> **Exercise**
Beginning at the line that contains "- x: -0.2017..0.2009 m", reproduce the entries below exactly, ending with the line that contains "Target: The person". Omit each picture.

> **Data for the task**

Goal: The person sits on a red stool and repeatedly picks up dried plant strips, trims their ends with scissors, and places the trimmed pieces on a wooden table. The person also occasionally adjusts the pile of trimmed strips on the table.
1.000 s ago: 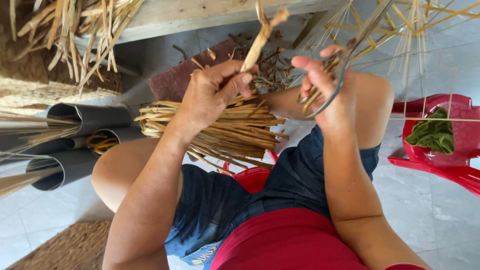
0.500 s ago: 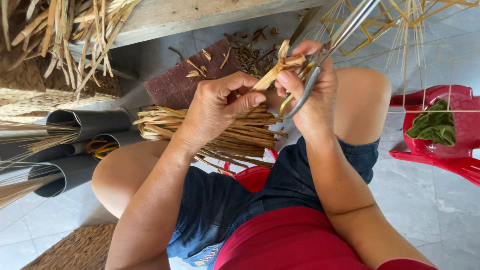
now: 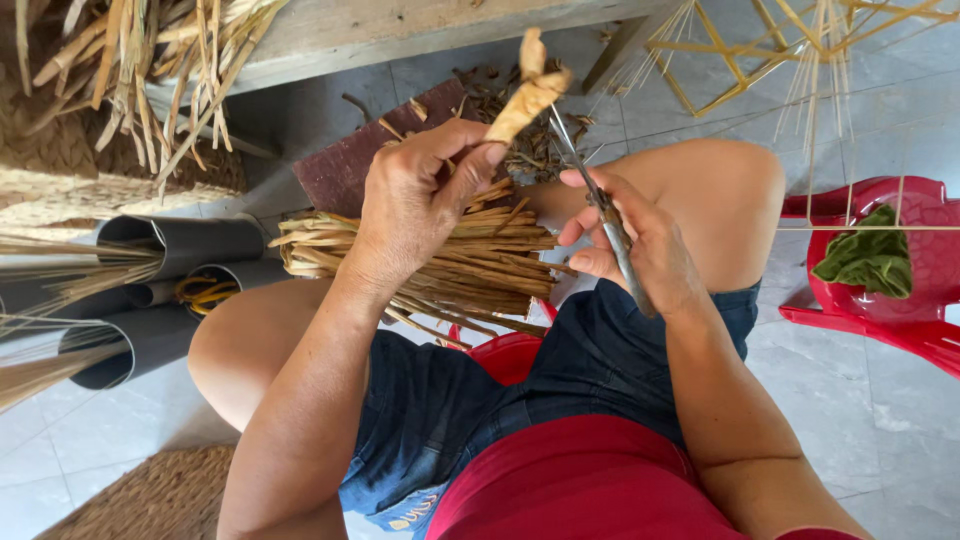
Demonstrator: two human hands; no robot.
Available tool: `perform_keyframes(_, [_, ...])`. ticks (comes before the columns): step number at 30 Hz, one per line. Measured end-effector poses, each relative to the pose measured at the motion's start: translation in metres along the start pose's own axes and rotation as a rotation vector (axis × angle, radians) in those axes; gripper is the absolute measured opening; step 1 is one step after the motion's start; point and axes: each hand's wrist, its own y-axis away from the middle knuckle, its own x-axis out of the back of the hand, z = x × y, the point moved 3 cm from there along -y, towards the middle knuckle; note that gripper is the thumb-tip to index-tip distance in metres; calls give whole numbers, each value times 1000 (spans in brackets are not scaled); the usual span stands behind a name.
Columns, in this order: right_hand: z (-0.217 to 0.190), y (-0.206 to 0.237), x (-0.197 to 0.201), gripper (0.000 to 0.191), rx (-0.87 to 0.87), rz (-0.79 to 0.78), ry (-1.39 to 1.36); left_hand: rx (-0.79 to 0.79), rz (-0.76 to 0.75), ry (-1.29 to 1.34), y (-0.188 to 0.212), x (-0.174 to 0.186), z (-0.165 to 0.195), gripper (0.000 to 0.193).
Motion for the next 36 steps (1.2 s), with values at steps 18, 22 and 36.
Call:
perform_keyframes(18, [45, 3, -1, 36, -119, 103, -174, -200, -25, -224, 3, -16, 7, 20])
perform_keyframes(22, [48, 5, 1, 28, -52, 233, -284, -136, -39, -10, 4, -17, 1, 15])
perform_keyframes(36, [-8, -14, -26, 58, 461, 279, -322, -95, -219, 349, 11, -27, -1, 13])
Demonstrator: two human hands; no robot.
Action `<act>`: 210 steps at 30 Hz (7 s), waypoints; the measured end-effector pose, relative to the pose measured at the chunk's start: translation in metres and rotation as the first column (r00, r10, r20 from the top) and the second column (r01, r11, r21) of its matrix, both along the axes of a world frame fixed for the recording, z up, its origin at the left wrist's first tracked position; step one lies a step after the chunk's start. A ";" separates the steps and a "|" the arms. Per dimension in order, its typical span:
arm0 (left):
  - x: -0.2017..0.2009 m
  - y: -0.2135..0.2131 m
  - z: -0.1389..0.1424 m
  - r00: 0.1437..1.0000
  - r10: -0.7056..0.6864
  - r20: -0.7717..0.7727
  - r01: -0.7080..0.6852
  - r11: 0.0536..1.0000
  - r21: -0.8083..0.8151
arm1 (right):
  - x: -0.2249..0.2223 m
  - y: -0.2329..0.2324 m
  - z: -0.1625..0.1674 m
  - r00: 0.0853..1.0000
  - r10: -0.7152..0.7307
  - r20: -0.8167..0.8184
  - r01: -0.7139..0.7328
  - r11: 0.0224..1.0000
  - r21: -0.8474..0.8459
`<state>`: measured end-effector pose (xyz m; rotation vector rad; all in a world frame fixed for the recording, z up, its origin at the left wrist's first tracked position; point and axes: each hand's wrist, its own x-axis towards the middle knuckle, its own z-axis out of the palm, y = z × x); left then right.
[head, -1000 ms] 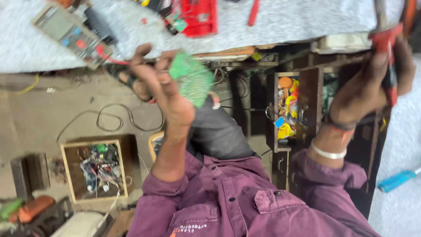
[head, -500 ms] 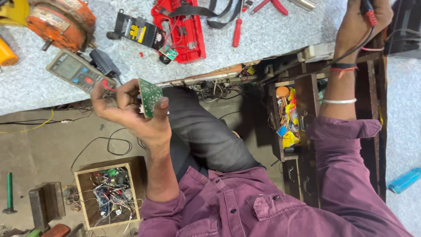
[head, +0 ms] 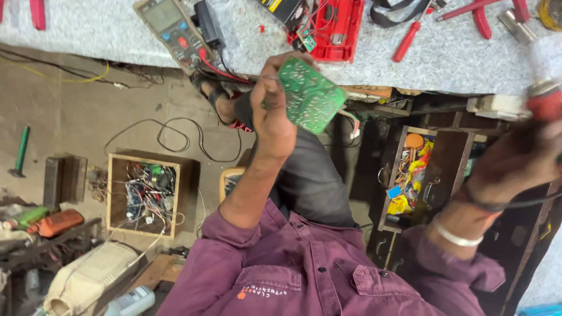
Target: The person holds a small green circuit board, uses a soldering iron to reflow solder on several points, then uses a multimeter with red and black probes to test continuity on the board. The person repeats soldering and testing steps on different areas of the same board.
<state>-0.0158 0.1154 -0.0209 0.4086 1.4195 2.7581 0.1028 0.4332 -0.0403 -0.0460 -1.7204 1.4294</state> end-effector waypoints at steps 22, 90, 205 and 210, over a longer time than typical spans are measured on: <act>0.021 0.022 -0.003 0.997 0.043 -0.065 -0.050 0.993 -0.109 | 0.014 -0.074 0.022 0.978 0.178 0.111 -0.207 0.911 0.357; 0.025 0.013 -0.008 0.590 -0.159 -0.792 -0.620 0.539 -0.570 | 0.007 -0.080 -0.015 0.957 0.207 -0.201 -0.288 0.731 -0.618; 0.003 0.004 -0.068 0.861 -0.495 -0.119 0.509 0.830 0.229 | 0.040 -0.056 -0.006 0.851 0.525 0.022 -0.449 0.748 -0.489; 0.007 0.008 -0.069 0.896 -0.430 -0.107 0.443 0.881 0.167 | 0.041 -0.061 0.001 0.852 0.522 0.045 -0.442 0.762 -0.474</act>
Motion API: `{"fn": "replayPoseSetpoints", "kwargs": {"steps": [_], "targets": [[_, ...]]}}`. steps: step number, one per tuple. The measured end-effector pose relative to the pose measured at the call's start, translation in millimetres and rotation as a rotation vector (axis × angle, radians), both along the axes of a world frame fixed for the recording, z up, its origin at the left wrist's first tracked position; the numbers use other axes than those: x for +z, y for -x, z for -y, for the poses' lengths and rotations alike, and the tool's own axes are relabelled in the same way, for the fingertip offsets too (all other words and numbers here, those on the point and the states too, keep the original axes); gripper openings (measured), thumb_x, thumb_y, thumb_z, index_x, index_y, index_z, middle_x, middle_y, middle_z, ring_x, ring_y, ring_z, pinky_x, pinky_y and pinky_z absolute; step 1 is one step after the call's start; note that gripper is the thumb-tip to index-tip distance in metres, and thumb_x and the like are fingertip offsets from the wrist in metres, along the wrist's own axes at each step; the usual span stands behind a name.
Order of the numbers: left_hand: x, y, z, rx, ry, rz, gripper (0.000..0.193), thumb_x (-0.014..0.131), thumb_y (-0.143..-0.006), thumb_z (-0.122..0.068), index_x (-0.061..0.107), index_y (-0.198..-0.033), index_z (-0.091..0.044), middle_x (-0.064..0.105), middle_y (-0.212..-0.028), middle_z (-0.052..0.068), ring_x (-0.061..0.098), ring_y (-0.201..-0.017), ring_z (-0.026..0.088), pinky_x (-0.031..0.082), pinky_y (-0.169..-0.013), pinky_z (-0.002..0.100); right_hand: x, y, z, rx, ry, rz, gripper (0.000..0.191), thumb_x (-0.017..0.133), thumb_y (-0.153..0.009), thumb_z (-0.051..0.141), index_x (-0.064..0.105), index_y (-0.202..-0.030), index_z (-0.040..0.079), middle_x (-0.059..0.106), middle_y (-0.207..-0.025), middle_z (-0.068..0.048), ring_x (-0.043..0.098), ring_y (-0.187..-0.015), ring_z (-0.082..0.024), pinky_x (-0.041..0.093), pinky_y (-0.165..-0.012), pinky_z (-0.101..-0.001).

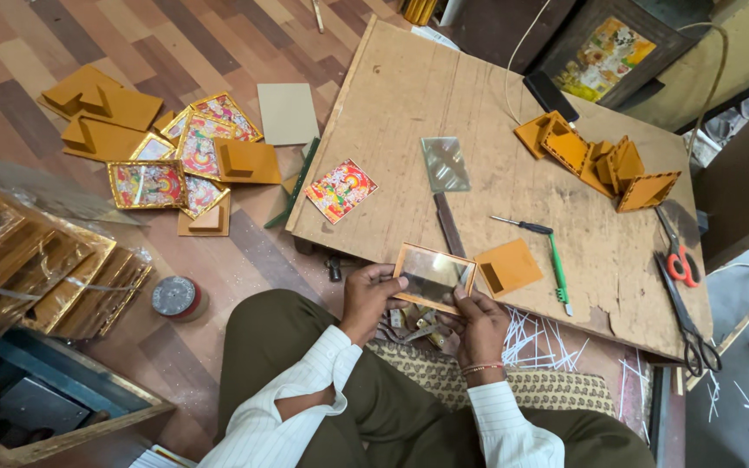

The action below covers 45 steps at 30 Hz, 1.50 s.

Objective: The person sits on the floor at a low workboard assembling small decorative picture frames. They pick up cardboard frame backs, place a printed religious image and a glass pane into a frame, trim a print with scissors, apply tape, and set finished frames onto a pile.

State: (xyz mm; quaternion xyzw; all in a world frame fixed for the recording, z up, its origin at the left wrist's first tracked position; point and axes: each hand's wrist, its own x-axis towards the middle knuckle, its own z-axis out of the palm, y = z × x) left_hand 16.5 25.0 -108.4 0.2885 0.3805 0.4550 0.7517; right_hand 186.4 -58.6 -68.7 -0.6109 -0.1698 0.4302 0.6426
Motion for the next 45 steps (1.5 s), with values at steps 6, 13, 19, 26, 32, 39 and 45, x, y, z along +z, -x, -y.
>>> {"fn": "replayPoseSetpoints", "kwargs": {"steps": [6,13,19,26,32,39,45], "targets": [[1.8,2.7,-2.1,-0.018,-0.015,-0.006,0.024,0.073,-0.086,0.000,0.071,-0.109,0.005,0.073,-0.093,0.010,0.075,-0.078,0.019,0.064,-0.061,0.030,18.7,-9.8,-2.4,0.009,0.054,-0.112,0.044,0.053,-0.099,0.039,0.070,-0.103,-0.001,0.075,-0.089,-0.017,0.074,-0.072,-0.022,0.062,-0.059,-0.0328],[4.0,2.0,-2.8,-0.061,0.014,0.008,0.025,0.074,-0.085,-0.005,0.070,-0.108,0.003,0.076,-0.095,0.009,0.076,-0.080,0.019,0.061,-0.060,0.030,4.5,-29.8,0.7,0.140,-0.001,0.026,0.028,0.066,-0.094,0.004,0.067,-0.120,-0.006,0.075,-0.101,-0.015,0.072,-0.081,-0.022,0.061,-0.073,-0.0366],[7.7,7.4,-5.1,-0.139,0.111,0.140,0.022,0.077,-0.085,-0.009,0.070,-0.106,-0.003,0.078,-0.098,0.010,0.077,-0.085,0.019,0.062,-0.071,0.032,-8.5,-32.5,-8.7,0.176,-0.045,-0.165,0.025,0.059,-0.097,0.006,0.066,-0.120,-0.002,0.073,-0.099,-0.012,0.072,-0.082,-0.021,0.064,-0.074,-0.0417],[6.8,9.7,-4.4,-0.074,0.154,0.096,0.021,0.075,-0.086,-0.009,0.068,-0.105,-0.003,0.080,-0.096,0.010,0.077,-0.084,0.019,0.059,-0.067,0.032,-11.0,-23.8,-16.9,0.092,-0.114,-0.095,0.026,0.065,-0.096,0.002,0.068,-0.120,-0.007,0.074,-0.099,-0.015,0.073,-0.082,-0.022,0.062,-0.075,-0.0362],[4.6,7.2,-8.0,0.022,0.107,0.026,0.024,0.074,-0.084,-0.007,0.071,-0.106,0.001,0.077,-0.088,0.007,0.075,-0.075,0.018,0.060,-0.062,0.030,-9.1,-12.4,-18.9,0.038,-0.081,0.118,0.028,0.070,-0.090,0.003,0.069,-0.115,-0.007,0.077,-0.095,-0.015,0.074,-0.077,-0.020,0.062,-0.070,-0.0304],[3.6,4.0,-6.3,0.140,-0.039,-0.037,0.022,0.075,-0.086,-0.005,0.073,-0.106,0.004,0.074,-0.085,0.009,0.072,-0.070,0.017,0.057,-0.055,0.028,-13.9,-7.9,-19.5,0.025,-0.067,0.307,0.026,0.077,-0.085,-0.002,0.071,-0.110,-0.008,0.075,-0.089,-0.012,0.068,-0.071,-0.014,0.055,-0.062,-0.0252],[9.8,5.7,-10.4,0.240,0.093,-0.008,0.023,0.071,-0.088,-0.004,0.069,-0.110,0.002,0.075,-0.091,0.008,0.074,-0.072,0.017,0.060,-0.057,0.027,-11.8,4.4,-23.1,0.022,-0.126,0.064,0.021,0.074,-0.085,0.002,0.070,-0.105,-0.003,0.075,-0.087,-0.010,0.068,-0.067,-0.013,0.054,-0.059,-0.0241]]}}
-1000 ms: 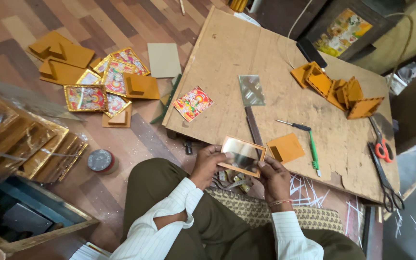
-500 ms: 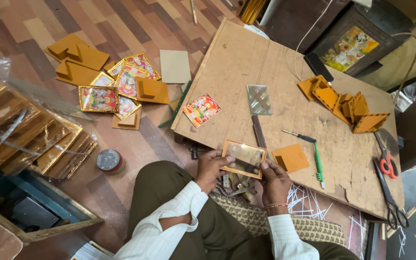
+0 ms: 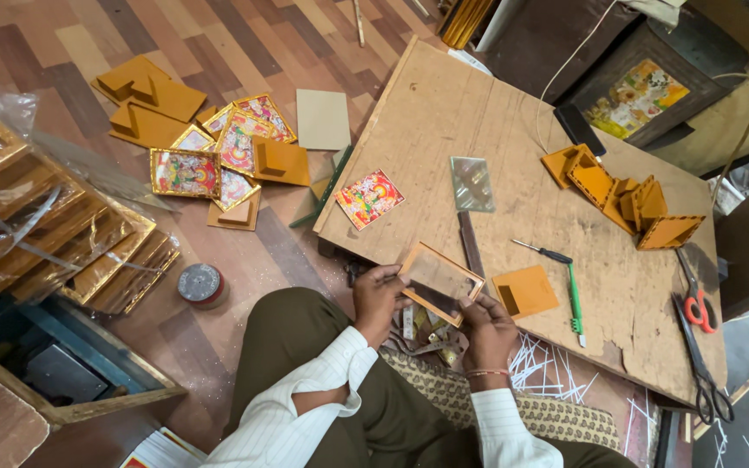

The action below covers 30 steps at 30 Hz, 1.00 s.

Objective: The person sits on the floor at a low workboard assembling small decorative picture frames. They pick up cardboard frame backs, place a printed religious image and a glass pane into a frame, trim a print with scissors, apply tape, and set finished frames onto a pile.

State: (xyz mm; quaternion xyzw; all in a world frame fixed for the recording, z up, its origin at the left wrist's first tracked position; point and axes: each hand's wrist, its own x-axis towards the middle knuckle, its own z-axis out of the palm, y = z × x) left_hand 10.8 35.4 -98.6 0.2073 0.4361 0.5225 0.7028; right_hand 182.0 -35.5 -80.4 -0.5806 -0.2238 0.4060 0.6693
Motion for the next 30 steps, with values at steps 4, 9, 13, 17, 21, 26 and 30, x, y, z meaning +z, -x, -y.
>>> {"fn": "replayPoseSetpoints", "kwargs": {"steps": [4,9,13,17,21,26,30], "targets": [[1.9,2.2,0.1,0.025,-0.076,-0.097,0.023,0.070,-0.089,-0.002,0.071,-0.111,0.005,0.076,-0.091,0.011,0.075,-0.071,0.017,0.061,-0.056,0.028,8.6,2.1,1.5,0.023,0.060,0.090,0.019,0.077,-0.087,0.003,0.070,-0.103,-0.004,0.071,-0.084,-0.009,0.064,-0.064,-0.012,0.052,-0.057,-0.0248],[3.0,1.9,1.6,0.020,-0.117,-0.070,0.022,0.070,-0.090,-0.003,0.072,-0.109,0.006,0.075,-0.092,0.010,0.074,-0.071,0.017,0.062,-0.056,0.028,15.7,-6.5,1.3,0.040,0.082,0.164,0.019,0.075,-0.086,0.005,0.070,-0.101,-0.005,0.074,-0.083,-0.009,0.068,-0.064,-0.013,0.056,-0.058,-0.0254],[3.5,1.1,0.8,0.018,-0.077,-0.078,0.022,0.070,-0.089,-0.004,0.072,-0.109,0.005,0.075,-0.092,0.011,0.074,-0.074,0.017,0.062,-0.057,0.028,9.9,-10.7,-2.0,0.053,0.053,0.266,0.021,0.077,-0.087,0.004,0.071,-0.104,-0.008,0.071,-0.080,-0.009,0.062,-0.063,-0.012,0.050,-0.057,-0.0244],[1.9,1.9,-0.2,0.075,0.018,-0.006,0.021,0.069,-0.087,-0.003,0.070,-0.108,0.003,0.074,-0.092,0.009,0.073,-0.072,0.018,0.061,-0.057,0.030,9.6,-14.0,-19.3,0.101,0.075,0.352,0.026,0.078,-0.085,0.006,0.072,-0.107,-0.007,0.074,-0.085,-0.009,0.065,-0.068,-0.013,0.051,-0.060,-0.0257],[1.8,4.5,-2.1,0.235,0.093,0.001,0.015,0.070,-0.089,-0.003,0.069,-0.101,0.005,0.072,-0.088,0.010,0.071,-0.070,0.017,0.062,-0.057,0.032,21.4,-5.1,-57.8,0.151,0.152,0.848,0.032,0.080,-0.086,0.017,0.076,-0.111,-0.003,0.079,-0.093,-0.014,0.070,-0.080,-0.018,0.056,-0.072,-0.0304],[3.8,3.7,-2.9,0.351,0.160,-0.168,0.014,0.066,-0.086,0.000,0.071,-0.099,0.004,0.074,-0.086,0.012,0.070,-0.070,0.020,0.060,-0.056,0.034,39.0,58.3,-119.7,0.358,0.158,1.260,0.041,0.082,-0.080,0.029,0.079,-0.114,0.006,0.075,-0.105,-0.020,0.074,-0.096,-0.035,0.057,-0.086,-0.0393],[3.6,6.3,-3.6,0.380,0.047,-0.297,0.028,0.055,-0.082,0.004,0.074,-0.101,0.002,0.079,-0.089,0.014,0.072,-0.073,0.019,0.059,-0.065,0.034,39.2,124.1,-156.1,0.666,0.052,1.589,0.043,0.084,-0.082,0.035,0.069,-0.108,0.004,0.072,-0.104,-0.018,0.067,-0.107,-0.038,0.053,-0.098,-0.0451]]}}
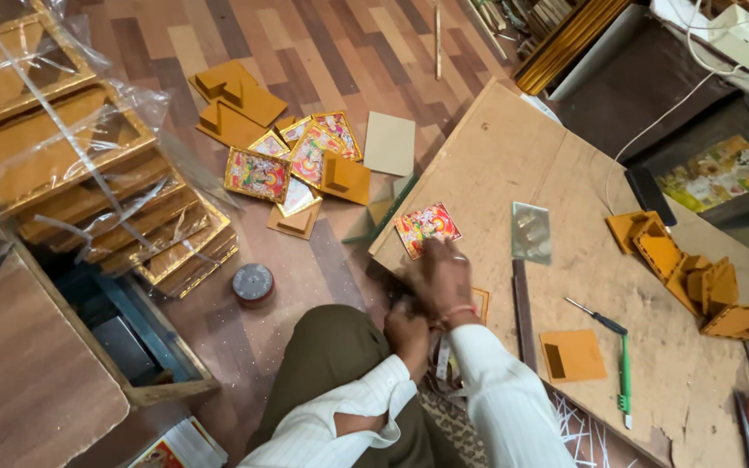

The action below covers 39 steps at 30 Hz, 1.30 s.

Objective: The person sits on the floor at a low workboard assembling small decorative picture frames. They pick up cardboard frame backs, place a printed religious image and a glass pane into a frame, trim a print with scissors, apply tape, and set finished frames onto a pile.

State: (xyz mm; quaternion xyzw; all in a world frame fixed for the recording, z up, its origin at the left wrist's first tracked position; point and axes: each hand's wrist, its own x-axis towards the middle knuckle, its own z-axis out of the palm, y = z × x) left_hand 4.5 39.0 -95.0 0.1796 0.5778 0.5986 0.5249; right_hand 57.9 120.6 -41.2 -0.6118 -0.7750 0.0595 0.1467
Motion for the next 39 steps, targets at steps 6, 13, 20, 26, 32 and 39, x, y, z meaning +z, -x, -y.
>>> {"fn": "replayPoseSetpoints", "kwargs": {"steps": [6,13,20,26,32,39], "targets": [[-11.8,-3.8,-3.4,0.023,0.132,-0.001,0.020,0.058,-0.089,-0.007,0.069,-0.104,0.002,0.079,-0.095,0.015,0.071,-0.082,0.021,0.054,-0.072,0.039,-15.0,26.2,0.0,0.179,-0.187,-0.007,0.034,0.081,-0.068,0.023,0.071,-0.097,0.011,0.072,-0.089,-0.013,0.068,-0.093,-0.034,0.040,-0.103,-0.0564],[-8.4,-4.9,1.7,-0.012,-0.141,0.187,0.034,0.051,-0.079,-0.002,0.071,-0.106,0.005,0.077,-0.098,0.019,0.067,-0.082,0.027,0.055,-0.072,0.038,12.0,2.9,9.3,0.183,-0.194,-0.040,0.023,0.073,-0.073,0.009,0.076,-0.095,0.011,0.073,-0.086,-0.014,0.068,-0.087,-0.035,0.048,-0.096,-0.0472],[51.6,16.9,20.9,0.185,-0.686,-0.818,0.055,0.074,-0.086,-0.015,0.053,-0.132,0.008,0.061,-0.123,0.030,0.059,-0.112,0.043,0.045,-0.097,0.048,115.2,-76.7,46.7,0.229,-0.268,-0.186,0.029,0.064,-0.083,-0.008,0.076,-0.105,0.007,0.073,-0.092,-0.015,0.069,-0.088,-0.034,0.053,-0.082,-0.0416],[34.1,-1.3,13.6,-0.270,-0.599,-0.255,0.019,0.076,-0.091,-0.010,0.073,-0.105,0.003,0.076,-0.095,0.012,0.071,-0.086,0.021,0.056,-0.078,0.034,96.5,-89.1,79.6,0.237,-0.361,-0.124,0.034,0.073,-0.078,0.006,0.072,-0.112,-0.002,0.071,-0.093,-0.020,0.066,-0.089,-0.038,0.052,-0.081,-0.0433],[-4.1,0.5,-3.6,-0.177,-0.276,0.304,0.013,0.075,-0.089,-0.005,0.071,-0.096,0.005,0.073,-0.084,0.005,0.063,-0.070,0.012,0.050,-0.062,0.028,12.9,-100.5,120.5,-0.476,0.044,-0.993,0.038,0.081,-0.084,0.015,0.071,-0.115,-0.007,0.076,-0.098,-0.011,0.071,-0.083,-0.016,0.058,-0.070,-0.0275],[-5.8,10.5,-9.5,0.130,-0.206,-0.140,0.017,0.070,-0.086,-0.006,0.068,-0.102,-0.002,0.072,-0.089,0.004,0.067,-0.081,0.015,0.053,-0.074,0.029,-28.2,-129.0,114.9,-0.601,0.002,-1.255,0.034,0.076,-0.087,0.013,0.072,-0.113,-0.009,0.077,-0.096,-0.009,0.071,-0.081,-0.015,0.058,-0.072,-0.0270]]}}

> **Completed exercise**
  - x: -0.2017..0.2009 m
  - y: -0.2135..0.2131 m
  - z: -0.1389..0.1424 m
  - r00: 0.1437..1.0000
  - r10: -0.7056..0.6864
  - r20: -0.7717..0.7727
  - r01: -0.7080..0.6852
  - r11: 0.0536..1.0000
  - r21: -0.8083..0.8151
arm1 (right):
  - x: -0.2249..0.2223 m
  - y: -0.2329..0.2324 m
  - z: -0.1625..0.1674 m
  - r00: 0.0853..1.0000
  - r10: -0.7152..0.7307
  - r20: -0.8167..0.8184
  - r01: -0.7139..0.7328
  - r11: 0.0224..1.0000
  - r21: -0.8474..0.8459
`<state>`: measured end-effector pose (xyz m; rotation vector rad; all in a world frame fixed for the recording, z up, its origin at the left wrist's first tracked position; point and axes: each hand's wrist, its own x-axis towards the middle knuckle, its own z-axis out of the palm, y = z × x); left then right.
[head, -1000 ms] 
[head, -500 ms] 
[head, +0 ms] 
Target: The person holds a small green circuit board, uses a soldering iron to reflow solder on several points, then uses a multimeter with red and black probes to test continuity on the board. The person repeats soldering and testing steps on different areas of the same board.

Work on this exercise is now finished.